Problem details: Would you please copy every line below that includes the string "photo"?

[Records from a collection]

★ ★ ★ ★ ★

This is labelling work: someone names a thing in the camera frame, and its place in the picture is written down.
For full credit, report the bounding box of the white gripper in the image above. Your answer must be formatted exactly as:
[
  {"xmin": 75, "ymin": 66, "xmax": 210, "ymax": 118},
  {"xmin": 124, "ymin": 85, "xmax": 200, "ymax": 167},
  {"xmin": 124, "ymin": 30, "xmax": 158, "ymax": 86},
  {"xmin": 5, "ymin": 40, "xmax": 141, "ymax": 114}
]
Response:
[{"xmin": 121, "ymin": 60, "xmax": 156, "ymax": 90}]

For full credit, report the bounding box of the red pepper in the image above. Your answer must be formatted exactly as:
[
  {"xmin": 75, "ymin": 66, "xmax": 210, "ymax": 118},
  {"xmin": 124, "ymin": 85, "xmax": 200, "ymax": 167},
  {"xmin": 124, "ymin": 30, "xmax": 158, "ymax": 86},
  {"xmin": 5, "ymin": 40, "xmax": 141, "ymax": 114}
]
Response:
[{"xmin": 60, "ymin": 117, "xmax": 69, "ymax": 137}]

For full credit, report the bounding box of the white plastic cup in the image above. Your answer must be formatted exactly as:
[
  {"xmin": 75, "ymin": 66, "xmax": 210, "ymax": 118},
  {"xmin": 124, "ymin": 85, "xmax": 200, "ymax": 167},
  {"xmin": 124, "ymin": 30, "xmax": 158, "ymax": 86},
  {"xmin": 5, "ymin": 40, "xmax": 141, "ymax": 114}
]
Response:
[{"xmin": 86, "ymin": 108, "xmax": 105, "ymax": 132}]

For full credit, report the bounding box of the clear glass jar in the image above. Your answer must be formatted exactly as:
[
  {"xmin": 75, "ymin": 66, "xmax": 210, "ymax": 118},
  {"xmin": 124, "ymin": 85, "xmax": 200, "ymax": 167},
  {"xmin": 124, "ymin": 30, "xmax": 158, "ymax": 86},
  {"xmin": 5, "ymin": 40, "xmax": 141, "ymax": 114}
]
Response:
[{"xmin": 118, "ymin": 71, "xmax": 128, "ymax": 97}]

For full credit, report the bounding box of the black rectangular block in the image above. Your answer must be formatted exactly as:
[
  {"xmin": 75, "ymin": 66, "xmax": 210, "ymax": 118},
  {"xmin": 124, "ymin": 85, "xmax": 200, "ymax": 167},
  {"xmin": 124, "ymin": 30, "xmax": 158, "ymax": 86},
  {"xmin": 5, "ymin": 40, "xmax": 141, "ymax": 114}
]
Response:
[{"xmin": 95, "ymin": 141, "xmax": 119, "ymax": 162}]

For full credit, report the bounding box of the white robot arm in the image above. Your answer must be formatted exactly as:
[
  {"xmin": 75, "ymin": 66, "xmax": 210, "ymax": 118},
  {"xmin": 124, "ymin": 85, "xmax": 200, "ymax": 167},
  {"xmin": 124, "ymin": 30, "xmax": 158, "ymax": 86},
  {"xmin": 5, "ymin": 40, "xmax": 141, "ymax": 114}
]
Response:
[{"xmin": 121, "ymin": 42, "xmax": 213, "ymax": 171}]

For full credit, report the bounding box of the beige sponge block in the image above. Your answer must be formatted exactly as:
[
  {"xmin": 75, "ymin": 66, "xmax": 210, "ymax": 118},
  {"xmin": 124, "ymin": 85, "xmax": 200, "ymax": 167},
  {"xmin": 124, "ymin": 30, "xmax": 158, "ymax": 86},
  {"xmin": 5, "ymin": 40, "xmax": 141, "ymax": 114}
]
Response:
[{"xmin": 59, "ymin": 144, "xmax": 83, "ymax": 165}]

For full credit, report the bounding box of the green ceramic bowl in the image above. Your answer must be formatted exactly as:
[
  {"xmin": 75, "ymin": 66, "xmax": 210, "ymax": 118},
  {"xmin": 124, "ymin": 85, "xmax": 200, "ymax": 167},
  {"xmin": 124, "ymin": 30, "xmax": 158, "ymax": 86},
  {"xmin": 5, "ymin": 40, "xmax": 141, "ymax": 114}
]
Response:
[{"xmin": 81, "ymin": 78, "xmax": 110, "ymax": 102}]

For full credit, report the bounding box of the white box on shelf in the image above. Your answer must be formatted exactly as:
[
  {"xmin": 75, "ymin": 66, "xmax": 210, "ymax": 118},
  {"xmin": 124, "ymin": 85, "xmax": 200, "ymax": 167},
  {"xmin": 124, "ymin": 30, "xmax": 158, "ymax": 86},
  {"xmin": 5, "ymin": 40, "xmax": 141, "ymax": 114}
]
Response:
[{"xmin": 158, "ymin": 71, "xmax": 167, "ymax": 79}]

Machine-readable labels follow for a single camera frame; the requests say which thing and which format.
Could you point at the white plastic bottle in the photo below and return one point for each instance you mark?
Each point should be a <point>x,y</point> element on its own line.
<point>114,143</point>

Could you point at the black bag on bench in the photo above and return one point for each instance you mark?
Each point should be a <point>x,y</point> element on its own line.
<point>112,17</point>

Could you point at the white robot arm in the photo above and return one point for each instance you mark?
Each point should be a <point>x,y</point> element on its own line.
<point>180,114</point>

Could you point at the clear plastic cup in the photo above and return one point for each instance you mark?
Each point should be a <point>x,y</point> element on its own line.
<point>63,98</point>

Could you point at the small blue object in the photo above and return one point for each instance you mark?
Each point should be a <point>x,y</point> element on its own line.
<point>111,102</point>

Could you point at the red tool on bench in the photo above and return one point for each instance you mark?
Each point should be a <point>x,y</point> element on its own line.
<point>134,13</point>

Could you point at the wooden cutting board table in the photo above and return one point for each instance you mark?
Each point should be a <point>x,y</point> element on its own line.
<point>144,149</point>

★ ★ ★ ★ ★

Final answer:
Could you point at the white plastic bottle in the photo below and return one point for each instance you mark?
Could you point at the black bag on bench in the photo above and return one point for each instance you mark?
Could you point at the white robot arm in the photo above and return one point for each instance you mark?
Could you point at the clear plastic cup in the photo above and return one point for each instance you mark?
Could you point at the small blue object in the photo above and return one point for each instance you mark?
Could you point at the red tool on bench in the photo above and return one point for each instance you mark?
Could you point at the wooden cutting board table in the photo above and return one point for each instance you mark?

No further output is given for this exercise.